Scala
Scala evolved out of a
pure functional language known as Funnel and
represents a clean-room implementation of almost all Java's syntax, differing
only where a clear improvement could be made or where it would compromise the
functional nature of the language. Such differences include singleton objects
instead of static methods, and type inference.
Much of this was based
on Martin Odersky's prior work with the Pizza language. The
OO/FP integration goes far beyond mere closures and has led to the language
being described as post-functional.
Despite this, it's the closest to Java in many
ways.
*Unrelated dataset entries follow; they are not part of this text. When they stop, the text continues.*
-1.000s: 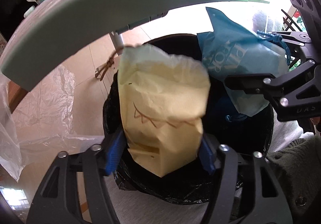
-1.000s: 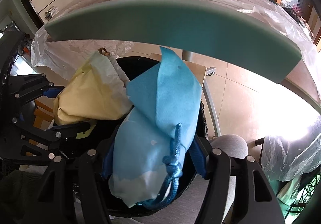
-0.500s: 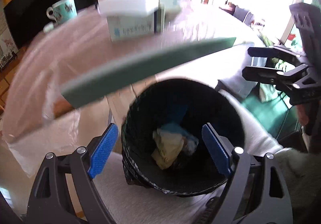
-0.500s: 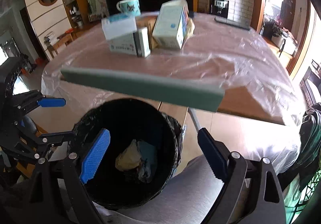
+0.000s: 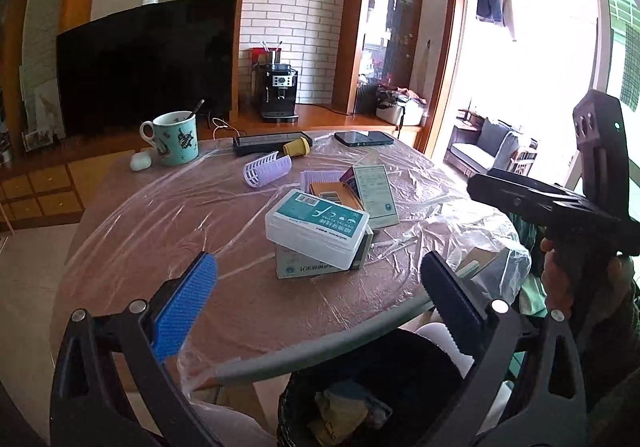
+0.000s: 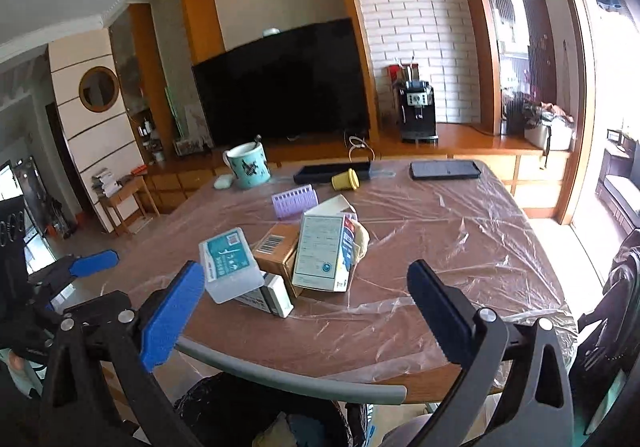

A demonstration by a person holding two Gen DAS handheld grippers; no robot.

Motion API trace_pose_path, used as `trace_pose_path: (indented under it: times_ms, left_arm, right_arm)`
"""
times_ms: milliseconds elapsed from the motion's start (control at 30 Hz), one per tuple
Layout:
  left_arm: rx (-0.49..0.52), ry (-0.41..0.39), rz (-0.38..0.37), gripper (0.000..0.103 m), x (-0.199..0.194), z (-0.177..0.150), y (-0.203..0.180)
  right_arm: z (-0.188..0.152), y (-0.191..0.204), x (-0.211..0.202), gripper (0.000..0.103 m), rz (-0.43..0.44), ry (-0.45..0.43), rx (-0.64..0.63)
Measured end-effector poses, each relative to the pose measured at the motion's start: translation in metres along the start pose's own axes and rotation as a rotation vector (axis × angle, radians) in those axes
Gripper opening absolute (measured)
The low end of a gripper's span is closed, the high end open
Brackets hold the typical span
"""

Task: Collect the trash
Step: 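Move both tools back over the table toward the boxes, then grasp the teal dental-floss box with the left tool while the right tool grasps the white medicine box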

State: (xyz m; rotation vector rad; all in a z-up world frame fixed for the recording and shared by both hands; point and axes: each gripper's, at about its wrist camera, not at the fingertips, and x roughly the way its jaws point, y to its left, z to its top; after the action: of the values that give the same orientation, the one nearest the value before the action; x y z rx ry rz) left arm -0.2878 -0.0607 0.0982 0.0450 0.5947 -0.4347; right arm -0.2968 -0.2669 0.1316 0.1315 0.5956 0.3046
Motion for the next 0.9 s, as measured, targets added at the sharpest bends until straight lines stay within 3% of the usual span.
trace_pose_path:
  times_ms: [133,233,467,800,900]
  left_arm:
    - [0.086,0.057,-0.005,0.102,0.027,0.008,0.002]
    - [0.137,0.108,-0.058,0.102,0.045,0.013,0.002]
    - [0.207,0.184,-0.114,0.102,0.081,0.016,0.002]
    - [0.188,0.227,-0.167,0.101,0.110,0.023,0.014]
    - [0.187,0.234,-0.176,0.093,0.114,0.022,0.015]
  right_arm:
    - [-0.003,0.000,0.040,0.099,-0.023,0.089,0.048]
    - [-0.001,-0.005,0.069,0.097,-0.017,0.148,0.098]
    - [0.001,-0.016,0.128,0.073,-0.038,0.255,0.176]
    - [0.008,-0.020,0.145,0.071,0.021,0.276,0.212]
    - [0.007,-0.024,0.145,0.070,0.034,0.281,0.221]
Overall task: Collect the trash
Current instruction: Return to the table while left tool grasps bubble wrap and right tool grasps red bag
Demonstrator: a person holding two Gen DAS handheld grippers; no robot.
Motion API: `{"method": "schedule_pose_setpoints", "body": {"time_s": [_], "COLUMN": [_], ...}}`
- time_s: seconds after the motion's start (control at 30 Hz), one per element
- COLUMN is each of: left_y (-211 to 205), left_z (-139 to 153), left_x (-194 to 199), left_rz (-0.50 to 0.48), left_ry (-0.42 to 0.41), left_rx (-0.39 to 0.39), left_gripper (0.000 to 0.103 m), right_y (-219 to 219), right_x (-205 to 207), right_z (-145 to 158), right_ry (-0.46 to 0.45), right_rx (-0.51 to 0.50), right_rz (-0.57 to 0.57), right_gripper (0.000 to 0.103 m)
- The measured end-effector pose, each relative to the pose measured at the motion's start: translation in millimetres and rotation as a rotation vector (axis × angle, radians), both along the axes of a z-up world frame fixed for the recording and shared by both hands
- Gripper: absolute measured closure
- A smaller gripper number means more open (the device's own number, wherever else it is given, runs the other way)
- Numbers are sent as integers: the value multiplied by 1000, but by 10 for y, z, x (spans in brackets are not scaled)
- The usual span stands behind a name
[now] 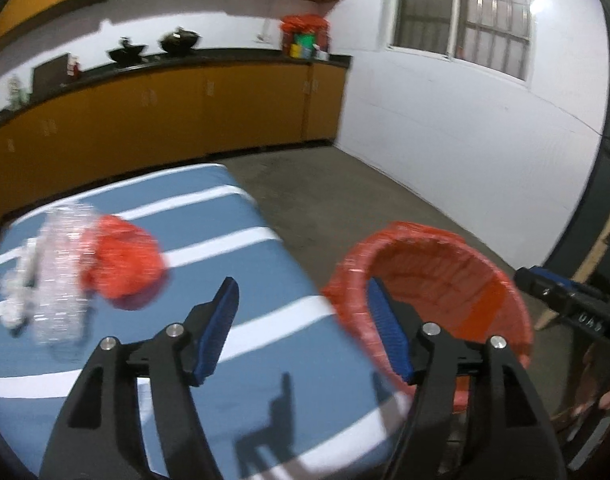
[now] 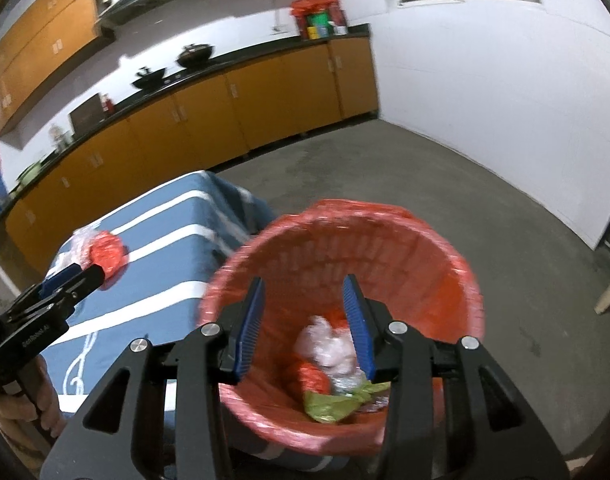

Mainly due to a combination of OO support and static typing, but also due
to a explicit goal in the language design that it should integrate very tightly
with Java.
Groovy
Groovy explicitly tackles two of Java's
biggest criticisms by
·
being dynamically
typed, which removes a lot of boilerplate and
·
adding closures to the
language.
It's perhaps syntactically closest to Java, not offering some
of the richer functional constructs that Clojure and Scala provide, but still
offering a definite evolutionary improvement - especially for writing
script-syle programs.
Groovy has the strongest commercial backing of
the three languages, mostly via springsource.
Clojure
Clojure is a functional language in the LISP
family, it's also dynamically typed.
Features such as STM
support give it some of the best out-of-the-box concurrency support, whereas
Scala requires a 3rd-party library such as Akka to
duplicate this.
Syntactically, it's also the furthest of the
three languages from typical Java code.